_Work instruction_. From the data below, repeat exactly the lines from the line with "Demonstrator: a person" to the line with "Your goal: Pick", both included.

_Records for the exercise_.
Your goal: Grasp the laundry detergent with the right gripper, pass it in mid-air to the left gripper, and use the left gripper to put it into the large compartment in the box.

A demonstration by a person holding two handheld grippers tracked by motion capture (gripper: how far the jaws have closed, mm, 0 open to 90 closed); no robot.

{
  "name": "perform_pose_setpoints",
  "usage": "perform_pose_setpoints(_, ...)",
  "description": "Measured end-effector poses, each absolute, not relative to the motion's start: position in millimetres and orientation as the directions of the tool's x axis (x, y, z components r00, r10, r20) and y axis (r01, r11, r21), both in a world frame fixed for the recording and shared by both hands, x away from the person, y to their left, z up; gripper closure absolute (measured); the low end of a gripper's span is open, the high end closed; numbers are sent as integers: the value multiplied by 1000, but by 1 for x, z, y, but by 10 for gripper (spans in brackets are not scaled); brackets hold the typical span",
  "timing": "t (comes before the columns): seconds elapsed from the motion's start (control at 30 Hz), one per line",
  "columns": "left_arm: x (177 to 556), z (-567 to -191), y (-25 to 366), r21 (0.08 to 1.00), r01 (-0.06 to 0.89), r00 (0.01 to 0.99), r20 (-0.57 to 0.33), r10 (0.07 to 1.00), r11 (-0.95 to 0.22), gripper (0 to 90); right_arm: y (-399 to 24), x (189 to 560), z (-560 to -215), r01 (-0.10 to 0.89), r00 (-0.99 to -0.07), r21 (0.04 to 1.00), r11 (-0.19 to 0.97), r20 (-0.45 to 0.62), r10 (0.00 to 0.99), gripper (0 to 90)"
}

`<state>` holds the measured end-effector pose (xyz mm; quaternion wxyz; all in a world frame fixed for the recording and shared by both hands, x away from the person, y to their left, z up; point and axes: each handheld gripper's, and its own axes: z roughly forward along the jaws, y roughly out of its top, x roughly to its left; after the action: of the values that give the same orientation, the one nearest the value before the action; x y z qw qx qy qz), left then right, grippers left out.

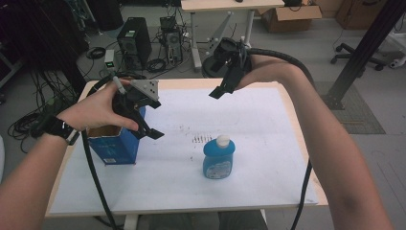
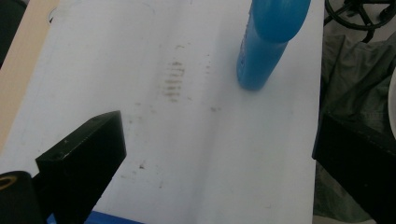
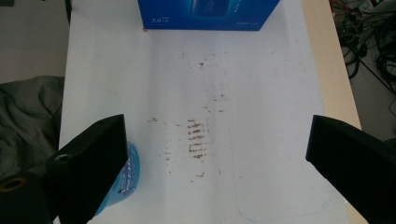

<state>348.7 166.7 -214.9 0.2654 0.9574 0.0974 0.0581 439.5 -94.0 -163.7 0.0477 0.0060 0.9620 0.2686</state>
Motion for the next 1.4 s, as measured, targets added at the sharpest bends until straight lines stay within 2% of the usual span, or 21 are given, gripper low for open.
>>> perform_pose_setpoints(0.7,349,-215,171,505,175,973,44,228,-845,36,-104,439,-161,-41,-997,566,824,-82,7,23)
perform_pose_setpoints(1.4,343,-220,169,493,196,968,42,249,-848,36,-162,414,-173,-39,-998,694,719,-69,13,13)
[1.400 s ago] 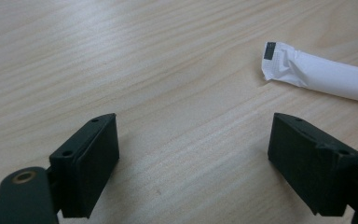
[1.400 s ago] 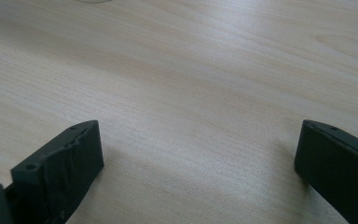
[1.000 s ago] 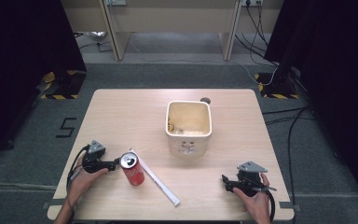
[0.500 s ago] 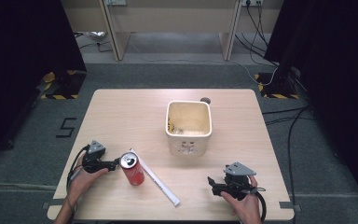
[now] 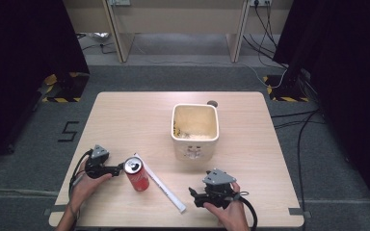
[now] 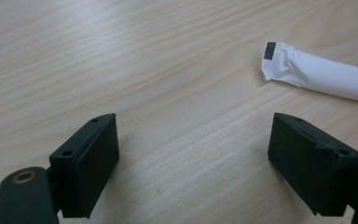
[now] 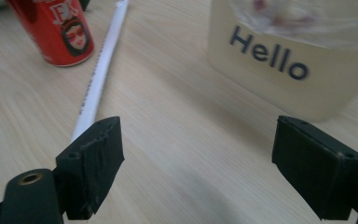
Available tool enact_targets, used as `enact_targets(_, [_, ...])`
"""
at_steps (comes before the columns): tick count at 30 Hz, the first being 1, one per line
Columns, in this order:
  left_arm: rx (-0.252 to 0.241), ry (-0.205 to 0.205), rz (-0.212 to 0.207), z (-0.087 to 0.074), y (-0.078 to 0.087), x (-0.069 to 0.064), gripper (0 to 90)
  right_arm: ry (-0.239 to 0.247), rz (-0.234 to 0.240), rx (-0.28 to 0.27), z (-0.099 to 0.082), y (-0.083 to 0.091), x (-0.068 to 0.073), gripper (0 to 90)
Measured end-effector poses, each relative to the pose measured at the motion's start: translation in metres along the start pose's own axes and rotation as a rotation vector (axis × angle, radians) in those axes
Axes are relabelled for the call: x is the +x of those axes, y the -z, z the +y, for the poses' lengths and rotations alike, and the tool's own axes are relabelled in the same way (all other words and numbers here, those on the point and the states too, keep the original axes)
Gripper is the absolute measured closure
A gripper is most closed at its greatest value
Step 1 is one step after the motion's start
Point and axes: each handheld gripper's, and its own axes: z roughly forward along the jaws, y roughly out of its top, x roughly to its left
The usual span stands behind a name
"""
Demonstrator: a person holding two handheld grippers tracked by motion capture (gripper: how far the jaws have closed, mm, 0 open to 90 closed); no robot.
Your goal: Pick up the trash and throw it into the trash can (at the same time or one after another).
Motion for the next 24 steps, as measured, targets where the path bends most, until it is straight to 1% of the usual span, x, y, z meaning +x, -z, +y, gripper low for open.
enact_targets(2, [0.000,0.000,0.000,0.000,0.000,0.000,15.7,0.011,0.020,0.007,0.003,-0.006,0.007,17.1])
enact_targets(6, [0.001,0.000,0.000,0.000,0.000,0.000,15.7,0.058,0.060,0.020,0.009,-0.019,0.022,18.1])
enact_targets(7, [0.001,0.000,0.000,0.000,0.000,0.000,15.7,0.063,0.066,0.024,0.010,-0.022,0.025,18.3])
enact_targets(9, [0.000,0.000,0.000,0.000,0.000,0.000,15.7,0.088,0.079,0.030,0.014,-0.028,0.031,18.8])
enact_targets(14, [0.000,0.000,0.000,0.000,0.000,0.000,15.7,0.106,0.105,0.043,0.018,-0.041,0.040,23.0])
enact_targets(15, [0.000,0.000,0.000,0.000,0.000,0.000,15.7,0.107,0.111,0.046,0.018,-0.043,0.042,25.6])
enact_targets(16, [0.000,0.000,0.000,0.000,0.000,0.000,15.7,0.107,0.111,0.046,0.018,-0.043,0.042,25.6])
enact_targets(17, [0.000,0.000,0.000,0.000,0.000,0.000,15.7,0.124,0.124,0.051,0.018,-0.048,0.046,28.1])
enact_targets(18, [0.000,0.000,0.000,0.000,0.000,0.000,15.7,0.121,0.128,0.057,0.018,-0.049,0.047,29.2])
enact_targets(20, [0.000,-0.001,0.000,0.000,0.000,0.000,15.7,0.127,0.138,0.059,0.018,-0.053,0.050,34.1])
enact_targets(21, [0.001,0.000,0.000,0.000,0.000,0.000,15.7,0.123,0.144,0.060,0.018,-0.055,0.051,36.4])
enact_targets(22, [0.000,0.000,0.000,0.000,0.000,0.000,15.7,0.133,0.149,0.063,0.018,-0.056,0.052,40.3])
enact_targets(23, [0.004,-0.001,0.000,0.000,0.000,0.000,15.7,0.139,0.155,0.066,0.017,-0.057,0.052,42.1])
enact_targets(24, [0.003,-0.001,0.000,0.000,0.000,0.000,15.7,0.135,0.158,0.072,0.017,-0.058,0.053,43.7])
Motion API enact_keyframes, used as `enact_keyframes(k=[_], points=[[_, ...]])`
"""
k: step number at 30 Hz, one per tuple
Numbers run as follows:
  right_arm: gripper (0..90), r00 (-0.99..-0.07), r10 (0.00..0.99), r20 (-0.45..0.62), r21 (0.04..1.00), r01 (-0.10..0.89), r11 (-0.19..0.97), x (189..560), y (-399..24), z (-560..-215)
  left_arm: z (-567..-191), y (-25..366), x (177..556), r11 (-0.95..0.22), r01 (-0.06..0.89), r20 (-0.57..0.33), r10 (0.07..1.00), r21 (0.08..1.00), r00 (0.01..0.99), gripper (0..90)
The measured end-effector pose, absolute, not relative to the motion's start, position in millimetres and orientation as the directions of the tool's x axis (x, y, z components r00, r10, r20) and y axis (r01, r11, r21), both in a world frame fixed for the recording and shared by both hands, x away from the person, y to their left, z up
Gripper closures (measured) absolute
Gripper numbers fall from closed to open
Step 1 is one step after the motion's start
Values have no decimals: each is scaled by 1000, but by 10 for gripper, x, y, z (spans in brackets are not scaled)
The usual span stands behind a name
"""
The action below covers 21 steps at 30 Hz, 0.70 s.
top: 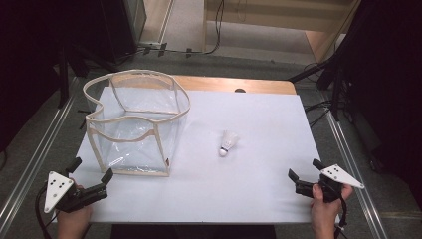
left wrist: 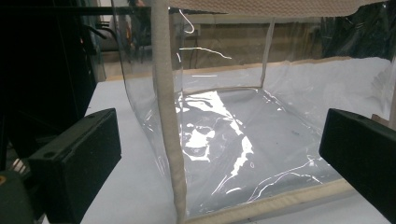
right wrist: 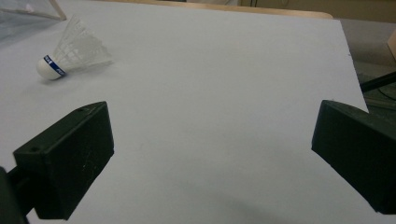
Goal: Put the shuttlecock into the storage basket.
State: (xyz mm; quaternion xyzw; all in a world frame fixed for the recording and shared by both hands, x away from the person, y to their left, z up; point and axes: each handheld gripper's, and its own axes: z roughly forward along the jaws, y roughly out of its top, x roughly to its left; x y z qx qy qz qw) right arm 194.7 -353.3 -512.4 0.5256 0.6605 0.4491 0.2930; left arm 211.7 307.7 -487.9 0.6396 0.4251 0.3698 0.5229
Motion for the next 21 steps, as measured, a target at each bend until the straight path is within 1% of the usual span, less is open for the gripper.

_Task response_.
Demonstrator: a person holding two handheld grippers tracked by motion capture (gripper: how far the jaws have closed, mm, 0 open to 90 closed); no robot.
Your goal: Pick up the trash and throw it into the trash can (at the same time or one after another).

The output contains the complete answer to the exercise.